OK, so it’s impossible to achieve a perfect commute, let alone build a perfect city mobility system. People in cities do not necessarily agree about what the perfect system would look like, nor do most citizens spend time thinking about what creating this system would actually entail. City residents also have very different mobility needs: they have reached different points in their lives, reflect different cultural backgrounds, live in neighborhoods with multiple street types and land use patterns, and take very different routes to work.

Yet as cities in the 21st century grow again (and are projected to grow at a much faster clip in the next 30 years), everyone from mayors to department of transportation commissioners to developers, entrepreneurs, advocates, and activists are trying to figure out the silver bullet to our transportation woes. Is it a streetcar line? A bus rapid transit system? More bike lanes? Allowing ridesharing services to proliferate?

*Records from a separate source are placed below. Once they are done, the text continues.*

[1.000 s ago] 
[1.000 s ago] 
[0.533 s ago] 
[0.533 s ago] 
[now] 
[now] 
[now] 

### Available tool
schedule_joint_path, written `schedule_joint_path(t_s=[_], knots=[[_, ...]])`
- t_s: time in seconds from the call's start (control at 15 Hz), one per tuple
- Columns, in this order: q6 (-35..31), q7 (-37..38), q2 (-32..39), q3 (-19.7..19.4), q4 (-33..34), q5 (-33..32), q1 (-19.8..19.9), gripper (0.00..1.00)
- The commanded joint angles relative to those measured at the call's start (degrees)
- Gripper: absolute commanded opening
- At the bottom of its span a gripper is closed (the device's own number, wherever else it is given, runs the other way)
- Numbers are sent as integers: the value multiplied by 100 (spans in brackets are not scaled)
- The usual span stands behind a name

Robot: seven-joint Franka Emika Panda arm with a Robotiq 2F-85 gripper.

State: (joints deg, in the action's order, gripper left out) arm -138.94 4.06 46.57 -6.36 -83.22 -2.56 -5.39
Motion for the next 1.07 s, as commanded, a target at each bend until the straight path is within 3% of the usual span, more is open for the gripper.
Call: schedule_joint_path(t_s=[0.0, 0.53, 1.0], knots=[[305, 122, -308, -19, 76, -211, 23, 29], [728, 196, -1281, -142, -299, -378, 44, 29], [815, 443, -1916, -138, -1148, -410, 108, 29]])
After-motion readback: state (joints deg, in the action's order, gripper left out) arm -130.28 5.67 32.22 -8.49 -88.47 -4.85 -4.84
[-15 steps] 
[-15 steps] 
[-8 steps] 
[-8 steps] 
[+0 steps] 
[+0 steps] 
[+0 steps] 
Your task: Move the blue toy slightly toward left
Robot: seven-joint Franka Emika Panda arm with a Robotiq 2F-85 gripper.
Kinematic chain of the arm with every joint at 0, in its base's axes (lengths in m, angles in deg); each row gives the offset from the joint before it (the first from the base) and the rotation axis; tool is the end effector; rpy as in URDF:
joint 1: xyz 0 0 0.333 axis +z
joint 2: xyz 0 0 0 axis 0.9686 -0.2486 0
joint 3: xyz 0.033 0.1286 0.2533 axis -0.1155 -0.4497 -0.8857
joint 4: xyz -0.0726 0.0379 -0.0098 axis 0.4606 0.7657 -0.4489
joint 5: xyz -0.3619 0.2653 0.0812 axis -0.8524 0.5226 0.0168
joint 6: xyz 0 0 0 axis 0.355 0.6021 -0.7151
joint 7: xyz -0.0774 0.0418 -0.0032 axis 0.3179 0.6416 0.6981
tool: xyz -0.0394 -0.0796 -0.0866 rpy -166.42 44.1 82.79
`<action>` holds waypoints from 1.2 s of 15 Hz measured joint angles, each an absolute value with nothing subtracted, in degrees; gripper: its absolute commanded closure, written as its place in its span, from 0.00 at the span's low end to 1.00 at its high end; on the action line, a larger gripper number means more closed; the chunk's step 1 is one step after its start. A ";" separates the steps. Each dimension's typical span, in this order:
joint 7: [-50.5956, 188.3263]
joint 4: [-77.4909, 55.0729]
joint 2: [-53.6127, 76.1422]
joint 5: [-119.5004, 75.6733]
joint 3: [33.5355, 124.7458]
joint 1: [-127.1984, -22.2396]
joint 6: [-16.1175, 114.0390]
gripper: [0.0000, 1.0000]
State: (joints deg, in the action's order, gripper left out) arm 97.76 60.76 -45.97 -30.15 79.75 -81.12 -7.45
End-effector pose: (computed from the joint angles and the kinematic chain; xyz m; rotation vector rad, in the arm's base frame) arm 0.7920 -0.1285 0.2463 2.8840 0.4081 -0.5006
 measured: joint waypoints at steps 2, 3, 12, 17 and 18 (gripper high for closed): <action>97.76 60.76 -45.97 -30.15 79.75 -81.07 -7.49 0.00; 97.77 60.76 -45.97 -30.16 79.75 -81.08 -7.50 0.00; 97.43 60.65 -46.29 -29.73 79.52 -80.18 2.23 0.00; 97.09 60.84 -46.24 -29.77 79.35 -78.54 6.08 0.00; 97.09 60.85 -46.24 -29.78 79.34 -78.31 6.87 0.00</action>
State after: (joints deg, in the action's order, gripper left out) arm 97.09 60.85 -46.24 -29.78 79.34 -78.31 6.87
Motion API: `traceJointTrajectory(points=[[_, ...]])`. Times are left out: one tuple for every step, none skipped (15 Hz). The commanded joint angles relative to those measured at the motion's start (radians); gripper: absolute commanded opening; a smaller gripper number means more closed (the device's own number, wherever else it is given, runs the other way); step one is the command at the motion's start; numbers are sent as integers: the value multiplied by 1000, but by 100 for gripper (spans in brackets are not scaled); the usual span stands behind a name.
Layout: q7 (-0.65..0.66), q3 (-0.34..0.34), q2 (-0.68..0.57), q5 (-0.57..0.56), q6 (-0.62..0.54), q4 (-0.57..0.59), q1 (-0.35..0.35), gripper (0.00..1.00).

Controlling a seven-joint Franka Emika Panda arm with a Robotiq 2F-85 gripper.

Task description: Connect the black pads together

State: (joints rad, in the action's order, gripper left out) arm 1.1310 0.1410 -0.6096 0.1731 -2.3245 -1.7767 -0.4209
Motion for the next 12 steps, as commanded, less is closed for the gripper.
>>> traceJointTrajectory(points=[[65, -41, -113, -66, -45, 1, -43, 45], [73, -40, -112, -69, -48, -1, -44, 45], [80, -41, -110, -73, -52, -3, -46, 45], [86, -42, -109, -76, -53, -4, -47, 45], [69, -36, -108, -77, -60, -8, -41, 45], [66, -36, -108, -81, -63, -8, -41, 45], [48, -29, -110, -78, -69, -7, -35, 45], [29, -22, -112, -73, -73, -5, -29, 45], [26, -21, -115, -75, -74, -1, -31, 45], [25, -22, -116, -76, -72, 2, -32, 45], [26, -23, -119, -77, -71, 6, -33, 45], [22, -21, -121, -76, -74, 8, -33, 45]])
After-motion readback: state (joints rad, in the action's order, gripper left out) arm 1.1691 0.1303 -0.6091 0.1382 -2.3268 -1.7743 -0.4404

The truth is there’s no silver bullet. But cities can still do a better job providing mobility than they do now, and they can start by focusing on the “sticks” and “carrots” of transportation. That means improving alternative transportation options on one hand, and creating disincentives to driving alone on the other.

The Carrots

People often try to engage me in an argument as to whether streetcars or BRT systems are “better,” because I pushed both in different cities. Part of me relishes these arguments, and I’ll often participate to some degree, but I also find them futile. Cities are complex ecosystems with varying transportation needs that are context-sensitive. Neighborhood type, time-of-day peaks, age and physical ability of citizen population, mix of retail options available by distance, historical land use patterns—all these and many other factors influence the urban travel network.

I have spent my career thus far trying to provide people with layers of options to choose from, and to lower the friction and costs associated with using the options that “we” want them to use. (The options and the “we” have been slightly different depending on whether I was in the private or public sector, but the same rules apply.) This strategy is incredibly effective in the long run. When people make their own change, it is more likely to stick, as it has in Washington, D.C., and I think will in time in Chicago.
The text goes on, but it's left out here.